* **Data under study**:
----------------
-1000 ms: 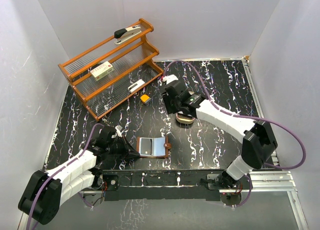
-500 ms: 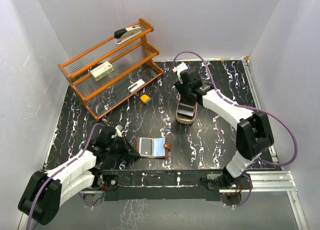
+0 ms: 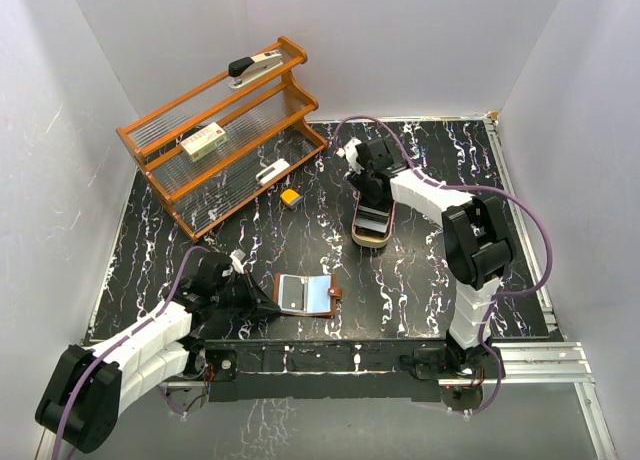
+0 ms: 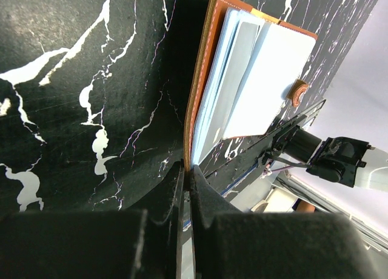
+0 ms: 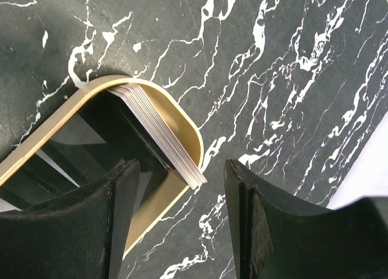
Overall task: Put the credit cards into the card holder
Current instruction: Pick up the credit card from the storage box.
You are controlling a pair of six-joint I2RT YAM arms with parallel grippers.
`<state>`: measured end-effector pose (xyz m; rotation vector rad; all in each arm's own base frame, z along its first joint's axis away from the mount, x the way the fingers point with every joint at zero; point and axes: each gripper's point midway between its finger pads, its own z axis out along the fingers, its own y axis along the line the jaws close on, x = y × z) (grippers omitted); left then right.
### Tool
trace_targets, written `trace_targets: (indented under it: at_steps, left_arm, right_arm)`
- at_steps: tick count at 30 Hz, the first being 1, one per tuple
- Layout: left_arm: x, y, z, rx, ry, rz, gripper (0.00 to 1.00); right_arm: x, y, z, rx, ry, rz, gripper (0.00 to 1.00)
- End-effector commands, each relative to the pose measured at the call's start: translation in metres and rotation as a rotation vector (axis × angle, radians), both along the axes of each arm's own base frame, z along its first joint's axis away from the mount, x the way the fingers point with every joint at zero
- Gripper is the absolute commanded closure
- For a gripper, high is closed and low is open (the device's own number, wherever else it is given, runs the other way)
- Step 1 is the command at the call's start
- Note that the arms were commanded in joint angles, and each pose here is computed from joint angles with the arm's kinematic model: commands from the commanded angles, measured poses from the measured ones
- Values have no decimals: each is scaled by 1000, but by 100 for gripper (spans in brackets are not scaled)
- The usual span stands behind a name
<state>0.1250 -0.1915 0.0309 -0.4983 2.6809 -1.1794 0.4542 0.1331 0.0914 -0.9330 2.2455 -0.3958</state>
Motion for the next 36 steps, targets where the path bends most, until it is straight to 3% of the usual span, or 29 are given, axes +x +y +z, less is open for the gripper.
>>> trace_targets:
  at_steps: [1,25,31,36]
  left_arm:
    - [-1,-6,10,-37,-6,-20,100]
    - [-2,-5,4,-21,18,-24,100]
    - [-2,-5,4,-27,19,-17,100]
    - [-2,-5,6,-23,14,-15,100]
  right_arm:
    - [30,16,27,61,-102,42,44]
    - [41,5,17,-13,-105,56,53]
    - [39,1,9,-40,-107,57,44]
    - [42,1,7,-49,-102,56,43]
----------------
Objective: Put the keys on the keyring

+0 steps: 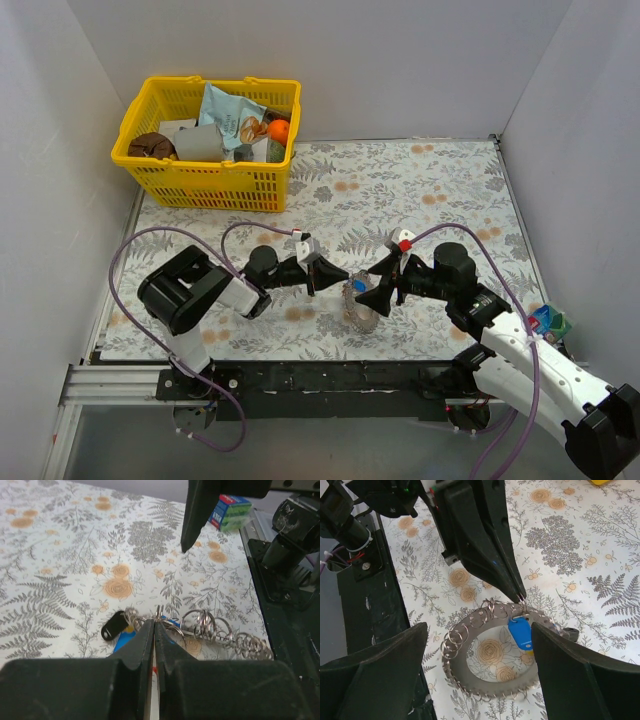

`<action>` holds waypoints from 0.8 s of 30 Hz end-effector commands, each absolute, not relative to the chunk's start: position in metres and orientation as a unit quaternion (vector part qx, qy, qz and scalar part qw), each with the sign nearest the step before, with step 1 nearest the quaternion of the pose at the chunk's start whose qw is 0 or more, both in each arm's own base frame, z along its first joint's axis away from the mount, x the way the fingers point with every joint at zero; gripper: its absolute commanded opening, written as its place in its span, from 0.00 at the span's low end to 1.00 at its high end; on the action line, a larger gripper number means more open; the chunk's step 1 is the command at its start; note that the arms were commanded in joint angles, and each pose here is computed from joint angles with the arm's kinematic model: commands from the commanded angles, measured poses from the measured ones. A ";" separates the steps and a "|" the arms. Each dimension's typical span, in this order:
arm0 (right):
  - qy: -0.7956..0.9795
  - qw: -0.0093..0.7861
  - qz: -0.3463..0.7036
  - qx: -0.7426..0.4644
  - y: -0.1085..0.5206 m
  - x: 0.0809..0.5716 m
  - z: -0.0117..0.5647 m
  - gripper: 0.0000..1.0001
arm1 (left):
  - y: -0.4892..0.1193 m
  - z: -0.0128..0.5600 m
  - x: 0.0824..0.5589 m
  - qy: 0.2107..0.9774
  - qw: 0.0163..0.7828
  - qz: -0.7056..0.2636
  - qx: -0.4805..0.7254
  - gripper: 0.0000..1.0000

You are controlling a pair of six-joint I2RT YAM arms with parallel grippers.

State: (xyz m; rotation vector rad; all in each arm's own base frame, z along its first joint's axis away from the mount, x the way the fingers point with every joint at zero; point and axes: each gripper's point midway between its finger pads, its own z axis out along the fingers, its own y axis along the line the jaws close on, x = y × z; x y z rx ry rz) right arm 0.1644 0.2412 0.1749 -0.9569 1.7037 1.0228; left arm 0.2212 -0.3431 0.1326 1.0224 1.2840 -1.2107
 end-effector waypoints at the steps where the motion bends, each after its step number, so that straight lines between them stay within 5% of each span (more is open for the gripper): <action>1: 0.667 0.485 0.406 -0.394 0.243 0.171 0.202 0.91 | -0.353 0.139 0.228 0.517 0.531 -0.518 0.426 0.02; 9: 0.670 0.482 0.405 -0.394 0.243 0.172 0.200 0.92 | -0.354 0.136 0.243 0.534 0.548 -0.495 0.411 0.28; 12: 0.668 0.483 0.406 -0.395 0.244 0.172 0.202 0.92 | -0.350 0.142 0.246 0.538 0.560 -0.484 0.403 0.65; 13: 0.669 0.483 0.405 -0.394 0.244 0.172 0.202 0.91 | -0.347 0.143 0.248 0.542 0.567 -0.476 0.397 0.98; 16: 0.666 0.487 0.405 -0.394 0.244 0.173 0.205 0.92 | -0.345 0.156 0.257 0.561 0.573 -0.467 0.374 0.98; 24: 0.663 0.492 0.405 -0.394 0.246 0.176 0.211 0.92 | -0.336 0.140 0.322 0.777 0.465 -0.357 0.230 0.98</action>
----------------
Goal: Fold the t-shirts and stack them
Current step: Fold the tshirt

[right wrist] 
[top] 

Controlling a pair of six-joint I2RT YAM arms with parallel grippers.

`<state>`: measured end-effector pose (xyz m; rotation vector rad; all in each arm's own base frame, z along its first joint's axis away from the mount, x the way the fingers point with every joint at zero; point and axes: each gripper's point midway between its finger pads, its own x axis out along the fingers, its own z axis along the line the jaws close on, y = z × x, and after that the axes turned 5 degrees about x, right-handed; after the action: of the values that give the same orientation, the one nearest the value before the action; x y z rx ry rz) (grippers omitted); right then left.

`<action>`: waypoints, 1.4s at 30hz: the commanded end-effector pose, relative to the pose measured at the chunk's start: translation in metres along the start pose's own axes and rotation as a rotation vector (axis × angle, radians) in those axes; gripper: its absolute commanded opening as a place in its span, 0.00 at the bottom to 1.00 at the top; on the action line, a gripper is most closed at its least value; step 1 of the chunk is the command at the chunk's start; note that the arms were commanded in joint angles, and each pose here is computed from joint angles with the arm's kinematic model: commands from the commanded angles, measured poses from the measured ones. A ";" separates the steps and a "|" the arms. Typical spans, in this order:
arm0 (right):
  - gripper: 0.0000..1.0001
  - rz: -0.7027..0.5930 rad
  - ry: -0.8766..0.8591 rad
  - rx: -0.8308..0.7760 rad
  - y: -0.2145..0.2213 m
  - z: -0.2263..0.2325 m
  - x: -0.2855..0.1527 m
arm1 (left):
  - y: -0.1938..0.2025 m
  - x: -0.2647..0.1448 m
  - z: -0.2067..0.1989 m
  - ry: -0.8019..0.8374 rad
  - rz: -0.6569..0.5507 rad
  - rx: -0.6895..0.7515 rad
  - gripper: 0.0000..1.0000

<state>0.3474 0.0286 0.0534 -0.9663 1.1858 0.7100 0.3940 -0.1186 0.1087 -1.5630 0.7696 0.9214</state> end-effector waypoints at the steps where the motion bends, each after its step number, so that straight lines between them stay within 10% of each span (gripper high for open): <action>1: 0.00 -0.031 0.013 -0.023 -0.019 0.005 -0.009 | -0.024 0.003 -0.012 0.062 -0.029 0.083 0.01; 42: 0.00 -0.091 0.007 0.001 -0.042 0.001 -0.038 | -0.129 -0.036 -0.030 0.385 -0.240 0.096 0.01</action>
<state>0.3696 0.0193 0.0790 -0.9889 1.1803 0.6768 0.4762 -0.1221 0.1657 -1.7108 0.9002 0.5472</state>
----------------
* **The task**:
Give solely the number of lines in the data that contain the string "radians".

* **Your solution**:
2